Abstract:
The establishment of core indicators for assessment plays an important role in carrying out the lifecycle value assessment of Chinese patent medicine, which are developed based on the concepts such as clinical value oriented, paying attention to the human use experience, and whole process quality control. To this end, the Specialty Committee of Data Monitoring and Decision Making of the World Federation of Chinese Medicine Societies organized experts to draft the Expert Consensus on Core Indicators for Lifecycle Value Assessment of Chinese Patent Medicine based on the research including Chinese Medicine Registration Review Evidence System in Combination of Traditional Chinese Medicine Theory, Human Use Experience, and Clinical Trials(GZY-FJS-2022-206) by National Administration of Traditional Chinese Medicine. This consensus proposed 92 core indicators from four stages, including new drug R&D project approval, pre-clinical research, new drug marketing authorization, and post-marketing, combining the assessment purposes and needs of different stakeholders from different dimensions such as clinical needs, clinical positioning, human use experience, effectiveness, safety, quality control, innovation, accessibility, and suitability. This consensus also interpreted the indicators to clearly elucidate the core elements of the value assessment of Chinese patent medicine in different R&D stages and guided the stakeholders to identify, analyze, and assess the value of Chinese patent medicine in the R&D and use process based on the core indicators in a scientific, objective, and standardized approach. This consensus is expected to play an important role in the high-quality new drug development, drug pricing and compensation of Chinese patent medicine, the development of clinical pathways, and rational clinical application.
摘要:
评估核心指标的建立对开展中成药生命周期价值评估具有重要作用,它是基于临床价值导向等概念开发的,关注人类的使用经验,和全过程质量控制。
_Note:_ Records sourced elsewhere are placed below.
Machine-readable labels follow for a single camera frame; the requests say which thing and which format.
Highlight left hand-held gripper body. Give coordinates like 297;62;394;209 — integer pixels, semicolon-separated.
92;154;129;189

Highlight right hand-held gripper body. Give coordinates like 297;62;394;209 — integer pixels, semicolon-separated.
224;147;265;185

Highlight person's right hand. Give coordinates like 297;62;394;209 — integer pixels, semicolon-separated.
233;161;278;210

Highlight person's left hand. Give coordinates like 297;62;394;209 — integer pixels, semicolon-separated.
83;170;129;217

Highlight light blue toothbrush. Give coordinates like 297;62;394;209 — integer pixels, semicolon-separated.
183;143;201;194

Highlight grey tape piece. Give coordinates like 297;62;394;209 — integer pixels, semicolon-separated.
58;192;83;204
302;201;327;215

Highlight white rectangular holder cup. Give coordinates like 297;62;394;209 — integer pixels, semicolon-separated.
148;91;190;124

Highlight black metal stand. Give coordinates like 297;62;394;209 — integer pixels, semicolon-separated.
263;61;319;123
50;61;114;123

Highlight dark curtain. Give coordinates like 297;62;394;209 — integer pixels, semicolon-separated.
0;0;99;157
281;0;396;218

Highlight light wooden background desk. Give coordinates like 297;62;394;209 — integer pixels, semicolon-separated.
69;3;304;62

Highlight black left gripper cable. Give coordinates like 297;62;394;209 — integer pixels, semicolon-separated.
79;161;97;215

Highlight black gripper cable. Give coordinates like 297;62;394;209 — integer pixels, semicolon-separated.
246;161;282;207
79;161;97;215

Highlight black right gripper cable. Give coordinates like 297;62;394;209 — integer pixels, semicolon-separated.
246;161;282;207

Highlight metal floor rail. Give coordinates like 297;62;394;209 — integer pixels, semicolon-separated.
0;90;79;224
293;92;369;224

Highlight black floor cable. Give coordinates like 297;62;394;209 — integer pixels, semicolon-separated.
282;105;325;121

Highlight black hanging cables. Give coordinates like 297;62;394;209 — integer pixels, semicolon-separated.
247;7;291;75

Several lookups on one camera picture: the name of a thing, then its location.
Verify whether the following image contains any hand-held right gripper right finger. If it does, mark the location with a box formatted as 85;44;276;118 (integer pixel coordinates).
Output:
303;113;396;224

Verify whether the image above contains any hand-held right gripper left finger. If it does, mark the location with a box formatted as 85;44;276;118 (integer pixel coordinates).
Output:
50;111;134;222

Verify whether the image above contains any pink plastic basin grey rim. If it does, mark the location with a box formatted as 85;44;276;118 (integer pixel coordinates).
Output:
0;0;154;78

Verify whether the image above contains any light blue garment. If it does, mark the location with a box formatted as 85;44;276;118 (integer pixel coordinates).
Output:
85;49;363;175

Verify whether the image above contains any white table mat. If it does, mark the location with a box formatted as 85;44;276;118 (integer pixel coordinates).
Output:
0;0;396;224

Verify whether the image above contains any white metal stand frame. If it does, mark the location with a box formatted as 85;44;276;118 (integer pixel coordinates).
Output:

为此,世界中医药学会联合会数据监测与决策专业委员会组织专家在中药注册评审证据体系结合中医理论研究的基础上,起草了《中成药生命周期价值评估核心指标专家共识》,人类使用经验,和临床试验(GZY-FJS-2022-206)由国家中医药管理局。这一共识从四个阶段提出了92项核心指标,包括新药研发项目批准,临床前研究,新药上市许可,和后营销,结合临床需求等不同维度的不同利益相关者的评估目的和需求,临床定位,人类的使用经验,有效性,安全,质量控制,创新,可访问性,和适用性。这一共识还对指标进行了解读,明确阐明了中成药在不同研发阶段价值评估的核心要素,分析,并根据核心指标对中成药在研发和使用过程中的价值进行评估,目标,标准化方法。这一共识有望在高质量新药开发中发挥重要作用,中成药的药品定价与补偿,临床路径的发展,和合理的临床应用。